-- INFORMATION --
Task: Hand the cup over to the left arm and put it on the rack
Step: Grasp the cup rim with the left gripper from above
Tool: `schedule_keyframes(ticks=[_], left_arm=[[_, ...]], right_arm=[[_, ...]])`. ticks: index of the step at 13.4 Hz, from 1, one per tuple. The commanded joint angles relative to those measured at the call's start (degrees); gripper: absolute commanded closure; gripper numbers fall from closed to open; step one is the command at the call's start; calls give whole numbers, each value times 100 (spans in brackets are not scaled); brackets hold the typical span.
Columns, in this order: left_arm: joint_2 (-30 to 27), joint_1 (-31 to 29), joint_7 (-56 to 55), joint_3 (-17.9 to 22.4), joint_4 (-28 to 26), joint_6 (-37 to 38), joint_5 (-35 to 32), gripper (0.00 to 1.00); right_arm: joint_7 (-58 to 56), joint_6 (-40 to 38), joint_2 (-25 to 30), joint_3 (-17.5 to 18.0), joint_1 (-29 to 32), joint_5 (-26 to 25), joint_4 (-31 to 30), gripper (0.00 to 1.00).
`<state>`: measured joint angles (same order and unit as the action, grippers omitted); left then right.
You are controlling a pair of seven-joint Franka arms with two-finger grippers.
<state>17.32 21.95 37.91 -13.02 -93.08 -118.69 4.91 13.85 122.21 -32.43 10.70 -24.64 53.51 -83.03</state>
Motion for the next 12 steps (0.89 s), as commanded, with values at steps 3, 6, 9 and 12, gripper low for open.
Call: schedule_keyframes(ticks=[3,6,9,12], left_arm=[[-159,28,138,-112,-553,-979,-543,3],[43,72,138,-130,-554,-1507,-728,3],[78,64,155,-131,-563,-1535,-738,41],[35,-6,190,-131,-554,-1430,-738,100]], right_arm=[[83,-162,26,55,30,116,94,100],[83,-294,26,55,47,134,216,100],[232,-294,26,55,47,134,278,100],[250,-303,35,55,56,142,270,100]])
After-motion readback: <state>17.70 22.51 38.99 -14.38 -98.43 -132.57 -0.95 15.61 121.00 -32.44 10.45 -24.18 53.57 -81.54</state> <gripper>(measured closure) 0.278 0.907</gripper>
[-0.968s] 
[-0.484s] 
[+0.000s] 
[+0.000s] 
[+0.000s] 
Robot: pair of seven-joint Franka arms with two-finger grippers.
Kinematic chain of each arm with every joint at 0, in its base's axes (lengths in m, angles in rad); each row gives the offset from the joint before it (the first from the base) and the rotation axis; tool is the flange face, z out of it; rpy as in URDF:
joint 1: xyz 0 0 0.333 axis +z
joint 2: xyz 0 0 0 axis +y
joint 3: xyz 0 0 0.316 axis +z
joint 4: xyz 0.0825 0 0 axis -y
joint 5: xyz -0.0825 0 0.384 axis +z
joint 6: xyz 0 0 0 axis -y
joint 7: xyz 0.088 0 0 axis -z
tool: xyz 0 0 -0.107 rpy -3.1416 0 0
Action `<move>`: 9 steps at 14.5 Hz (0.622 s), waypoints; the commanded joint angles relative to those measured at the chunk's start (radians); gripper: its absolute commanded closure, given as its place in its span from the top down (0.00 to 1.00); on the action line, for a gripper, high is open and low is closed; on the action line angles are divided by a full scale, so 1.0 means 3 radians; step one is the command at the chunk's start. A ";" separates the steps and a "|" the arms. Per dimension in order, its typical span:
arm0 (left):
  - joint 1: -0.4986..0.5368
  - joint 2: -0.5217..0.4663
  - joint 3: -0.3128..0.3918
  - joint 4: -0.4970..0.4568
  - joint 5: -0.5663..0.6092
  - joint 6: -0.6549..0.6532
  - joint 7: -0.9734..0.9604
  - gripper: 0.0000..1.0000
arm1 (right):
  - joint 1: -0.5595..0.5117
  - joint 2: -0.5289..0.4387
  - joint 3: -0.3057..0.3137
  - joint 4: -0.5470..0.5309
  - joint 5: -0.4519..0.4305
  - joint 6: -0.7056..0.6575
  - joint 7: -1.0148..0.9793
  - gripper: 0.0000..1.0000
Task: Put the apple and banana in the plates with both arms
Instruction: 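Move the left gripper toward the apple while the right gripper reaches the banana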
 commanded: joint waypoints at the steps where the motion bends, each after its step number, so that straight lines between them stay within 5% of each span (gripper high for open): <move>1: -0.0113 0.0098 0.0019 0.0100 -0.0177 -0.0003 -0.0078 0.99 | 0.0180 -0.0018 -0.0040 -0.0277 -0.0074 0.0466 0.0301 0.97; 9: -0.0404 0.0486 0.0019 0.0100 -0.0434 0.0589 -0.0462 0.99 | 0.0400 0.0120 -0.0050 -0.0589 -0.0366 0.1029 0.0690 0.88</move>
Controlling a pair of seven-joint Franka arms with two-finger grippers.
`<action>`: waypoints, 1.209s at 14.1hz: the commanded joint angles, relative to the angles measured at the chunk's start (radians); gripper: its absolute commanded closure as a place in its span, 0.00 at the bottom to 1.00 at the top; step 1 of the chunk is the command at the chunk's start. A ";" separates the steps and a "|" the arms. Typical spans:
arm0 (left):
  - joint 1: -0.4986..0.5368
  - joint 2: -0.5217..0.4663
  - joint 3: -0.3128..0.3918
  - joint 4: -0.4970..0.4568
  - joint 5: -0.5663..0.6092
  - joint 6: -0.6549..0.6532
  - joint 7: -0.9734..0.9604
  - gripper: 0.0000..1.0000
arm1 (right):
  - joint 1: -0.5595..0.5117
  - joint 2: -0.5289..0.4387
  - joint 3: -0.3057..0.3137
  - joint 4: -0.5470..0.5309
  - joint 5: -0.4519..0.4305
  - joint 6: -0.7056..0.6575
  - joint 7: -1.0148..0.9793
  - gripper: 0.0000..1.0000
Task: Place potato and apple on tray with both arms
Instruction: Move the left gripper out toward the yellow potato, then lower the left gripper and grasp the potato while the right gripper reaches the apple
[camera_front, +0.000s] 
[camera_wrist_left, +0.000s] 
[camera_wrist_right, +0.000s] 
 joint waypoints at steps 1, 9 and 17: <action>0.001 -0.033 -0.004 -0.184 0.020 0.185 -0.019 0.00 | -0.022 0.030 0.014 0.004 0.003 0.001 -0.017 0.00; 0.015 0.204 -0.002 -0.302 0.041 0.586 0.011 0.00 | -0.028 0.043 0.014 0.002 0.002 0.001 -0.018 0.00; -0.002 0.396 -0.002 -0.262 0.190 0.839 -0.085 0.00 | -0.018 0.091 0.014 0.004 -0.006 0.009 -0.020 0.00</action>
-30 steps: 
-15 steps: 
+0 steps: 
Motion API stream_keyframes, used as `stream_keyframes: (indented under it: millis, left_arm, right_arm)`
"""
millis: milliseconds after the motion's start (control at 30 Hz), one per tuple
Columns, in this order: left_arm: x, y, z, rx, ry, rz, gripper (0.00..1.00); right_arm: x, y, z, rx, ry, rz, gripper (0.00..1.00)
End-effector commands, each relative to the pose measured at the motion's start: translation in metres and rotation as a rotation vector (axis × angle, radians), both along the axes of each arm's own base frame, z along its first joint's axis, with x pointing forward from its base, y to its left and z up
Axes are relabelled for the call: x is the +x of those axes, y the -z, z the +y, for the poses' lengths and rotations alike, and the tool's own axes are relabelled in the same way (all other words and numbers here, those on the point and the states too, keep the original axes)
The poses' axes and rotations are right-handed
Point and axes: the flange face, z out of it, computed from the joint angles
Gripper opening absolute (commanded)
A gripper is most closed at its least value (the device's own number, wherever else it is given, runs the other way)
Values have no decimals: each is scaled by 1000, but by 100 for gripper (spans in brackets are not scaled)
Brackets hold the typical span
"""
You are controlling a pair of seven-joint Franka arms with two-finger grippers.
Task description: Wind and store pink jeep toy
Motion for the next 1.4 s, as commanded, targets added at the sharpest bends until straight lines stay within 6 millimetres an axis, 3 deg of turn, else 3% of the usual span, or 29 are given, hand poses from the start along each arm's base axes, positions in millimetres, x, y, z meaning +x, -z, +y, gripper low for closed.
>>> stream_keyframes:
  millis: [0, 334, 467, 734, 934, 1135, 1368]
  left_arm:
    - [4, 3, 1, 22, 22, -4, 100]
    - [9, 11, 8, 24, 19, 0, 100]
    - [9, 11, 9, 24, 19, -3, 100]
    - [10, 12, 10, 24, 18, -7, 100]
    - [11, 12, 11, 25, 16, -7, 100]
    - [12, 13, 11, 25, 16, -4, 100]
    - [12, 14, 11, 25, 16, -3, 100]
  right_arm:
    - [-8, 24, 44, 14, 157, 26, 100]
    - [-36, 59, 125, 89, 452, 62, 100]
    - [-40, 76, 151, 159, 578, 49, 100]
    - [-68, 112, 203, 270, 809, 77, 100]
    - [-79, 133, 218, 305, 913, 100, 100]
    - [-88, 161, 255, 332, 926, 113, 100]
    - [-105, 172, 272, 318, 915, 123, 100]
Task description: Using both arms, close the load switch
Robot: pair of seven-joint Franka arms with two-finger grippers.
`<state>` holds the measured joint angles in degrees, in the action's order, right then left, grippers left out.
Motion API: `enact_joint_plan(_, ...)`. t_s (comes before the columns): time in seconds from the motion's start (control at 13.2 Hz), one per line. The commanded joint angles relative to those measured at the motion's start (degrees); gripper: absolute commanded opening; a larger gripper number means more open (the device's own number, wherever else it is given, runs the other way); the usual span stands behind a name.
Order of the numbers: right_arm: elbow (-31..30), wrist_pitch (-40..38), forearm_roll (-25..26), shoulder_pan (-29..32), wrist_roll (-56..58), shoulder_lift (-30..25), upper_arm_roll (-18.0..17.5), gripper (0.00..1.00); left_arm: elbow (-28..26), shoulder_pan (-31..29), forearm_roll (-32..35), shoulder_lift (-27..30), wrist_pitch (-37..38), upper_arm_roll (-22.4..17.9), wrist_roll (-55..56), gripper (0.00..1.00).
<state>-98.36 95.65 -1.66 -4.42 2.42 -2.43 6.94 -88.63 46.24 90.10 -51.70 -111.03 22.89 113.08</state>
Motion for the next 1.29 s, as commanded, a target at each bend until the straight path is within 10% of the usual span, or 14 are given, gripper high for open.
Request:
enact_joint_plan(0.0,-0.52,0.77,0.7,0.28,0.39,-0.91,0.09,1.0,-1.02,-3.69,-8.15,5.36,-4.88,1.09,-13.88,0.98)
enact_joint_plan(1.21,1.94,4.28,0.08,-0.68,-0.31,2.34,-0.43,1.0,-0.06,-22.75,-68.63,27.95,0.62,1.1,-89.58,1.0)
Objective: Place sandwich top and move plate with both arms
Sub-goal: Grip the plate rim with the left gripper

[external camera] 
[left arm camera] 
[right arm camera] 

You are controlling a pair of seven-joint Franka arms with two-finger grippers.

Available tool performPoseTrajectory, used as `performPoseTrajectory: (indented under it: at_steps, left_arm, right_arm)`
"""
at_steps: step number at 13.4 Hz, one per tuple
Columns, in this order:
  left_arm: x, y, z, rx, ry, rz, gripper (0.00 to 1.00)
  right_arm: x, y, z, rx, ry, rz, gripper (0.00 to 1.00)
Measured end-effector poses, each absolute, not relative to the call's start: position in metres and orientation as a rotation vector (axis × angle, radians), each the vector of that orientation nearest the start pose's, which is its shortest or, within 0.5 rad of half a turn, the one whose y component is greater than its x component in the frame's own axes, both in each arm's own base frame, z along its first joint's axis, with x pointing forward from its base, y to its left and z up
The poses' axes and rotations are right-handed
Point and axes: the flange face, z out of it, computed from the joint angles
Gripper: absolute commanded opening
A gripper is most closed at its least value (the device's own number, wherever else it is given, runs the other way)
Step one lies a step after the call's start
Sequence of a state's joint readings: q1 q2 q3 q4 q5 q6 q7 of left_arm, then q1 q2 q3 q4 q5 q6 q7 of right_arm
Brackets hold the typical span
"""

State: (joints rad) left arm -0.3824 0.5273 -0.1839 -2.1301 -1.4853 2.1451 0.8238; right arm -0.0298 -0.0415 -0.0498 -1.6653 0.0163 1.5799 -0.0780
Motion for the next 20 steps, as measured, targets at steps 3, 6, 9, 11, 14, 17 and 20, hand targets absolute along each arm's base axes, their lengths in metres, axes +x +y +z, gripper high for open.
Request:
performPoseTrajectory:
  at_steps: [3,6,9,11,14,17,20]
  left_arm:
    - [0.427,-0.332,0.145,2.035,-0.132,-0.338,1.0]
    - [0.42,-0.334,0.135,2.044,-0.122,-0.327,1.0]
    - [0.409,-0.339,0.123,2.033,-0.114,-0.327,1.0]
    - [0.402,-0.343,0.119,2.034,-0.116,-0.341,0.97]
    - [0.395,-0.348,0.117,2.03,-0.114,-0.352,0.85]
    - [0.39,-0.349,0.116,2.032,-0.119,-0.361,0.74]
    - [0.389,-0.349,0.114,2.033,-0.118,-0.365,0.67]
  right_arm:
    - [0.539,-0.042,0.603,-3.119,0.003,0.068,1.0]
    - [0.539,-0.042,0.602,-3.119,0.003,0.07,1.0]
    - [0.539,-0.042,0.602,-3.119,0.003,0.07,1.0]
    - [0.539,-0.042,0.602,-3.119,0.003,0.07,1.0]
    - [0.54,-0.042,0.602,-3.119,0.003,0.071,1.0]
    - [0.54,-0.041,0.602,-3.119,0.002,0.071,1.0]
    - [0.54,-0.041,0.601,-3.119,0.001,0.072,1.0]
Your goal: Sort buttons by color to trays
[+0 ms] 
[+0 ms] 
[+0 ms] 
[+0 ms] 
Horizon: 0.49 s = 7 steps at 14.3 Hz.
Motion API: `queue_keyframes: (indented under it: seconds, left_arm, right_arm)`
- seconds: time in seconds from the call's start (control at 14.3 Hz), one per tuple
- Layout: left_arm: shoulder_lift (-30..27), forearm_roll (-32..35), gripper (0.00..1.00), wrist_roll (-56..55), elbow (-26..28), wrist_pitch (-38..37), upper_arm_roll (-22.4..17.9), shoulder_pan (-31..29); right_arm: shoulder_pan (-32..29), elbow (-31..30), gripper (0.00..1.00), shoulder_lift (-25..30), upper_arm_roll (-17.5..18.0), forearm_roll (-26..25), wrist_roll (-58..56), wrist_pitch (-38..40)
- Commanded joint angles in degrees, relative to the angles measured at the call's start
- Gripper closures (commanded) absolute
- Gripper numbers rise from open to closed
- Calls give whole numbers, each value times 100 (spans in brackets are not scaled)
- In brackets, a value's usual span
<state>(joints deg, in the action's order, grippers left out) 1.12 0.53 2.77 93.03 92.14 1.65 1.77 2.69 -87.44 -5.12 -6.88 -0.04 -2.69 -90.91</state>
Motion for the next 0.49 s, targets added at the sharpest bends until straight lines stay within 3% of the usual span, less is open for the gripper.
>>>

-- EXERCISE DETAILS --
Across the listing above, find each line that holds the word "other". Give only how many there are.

-- ANSWER TO THIS TASK --
4